7 dicembre 2019
Aggiornato 08:30

Giorgetti sbotta contro Di Maio: «Non conta più un c....». Salvini lancia il suo ultimatum

Dopo il suo incontro con Di Maio Giorgetti sbotta. Intanto Salvini si prepara al voto

Giancarlo Giorgetti e Matteo Salvini dopo il vertice del centrodestra
Giancarlo Giorgetti e Matteo Salvini dopo il vertice del centrodestra ANSA

ROMA - "Ci siamo visti con Di Maio, abbiamo avviato un confronto, come ci ha chiesto il Quirinale». Giancarlo Giorgetti, presidente gruppo Lega alla Camera, conversando con i giornalisti racconta del suo incontro con il capo politico del M5s, ma si lascia andare a un commento appena velato:"Di Maio non conta più un c.... L'incarico l'avrà Salvini». Così Giorgetti lasciando il ristorante per andare ai gruppi, e al cronista che gli chiede se il Quirinale sia d'accordo con un incarico al buio, Giorgetti risponde: "Accenderemo la luce". Quella di Giorgetti su Di Maio "era una battuta in ascensore" commenta a caldo Salvini a chi gli chiede una battuta in merito. C'è ben altro a cui pensare oggi che non alle battute.

Zaia: «Diciamo no al Governo tecnico e sì a quello politico»
Nel dibattito interviene anche Luca Zaia: «Diciamo no al Governo tecnico e sì a quello politico, che magari duri anche poco, ma che ci consenta di avere una legge elettorale e quindi poter stabilire una coalizione». Si è espresso così il presidente della Regione Veneto, che ha voluto spiegare la sua posizione sulla creazione di un Governo, precisando anche che "60 giorni siano più che sufficienti per studiare e ripassare. Il libro l’han letto tutto, noi cittadini ne abbiamo le tasche piene, l’offerta dell’esponente del mio partito è sul tavolo. Sono stati fatti passi di lato su presidenza di Camera e Senato: siamo in una situazione pirandelliana». Infine il presidente si è espresso anche sulla solidità dei rapporti tra i diversi partiti della coalizione di centrodestra: «Confermiamo l’alleanza, ma il vero tema è andare a governare. Basta un brevissimo lasso di tempo in cui si possano fare due tre cose e poi andare a votare».

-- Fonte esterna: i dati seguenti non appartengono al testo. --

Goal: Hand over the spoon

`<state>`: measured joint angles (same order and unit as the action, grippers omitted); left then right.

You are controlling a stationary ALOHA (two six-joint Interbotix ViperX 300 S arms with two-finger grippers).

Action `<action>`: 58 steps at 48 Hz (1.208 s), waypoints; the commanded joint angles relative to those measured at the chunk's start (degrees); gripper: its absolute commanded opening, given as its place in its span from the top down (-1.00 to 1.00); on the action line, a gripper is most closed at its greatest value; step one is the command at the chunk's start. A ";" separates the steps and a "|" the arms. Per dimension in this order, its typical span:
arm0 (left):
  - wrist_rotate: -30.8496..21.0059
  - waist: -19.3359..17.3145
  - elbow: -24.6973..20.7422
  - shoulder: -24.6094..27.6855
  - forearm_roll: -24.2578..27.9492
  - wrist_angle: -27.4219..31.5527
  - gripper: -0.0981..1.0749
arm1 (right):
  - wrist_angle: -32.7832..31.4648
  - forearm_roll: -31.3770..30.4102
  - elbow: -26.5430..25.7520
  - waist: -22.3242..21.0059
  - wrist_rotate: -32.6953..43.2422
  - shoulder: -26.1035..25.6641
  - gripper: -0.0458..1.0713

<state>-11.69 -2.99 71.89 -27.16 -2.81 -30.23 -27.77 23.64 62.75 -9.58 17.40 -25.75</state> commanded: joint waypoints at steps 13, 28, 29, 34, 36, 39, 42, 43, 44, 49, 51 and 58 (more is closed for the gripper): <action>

Salvini su Facebook: «O passo di lato di qualcuno o si va al voto»
«Nelle prossime ore, o qualcuno farà un passo di lato come abbiamo fatto noi e nasce un governo che blocchi gli sbarchi, che si faccia sentir in Europa, insomma o si parte, oppure siete pronti a darmi la maggioranza assoluta per rivoltare questo Paese?». E’ quanto chiede Matteo Salvini ai suoi follower in diretta su Facebook.
«Se non avrò l’incarico, l’8 luglio per voi, è un giorno di vacanza o andiamo tutti al voto? Lo chiedo a voi? Arianna c’è, Marco c’è… Massimo c’è», ha concluso Salvini facendo una sorta di appello dei suoi contatti disponibili a sostenerlo alle urne anche l’8 luglio. Quindi ha aggiunto: «I Cinque Stelle un po’ ballerini, un po’ di qua, un po’ di là: la prossima volta, al voto, sarà un referendum, o noi o loro. Se o M5s o Berlusconi faranno un passo di lato nelle prossime ore io sono pronto, altrimenti io miracoli non posso farli. Basta perdere tempo e si va al voto».

Grasso: «Irrispettoso che i partiti parlino di voto»
Dai banche della sinistra arriva invece il commento di Pietro Grasso: «E’ pesantemente irrispettoso vedere indicare date delle prossime elezioni prima ancora che Mattarella abbia tutti gli elementi per pronunciarsi su un eventuale scioglimento della legislatura che non è partita. E’ la dimostrazione del fallimento di una pessima legge elettorale e di una classe politica capace di fare solo campagna elettorale senza assumersi responsabilità» afferma il leader di Leu al termine delle consultazioni con Mattarella. Poi aggiunge: «Noi di Liberi e Uguali abbiamo ribadito la stessa posizione di sempre: i nostri voti, per quanto non dirimenti ai fini delle maggioranza parlamentari, non sono, come è ovvio a disposizione di alcuna maggioranza che coinvolga le forze di centrodestra».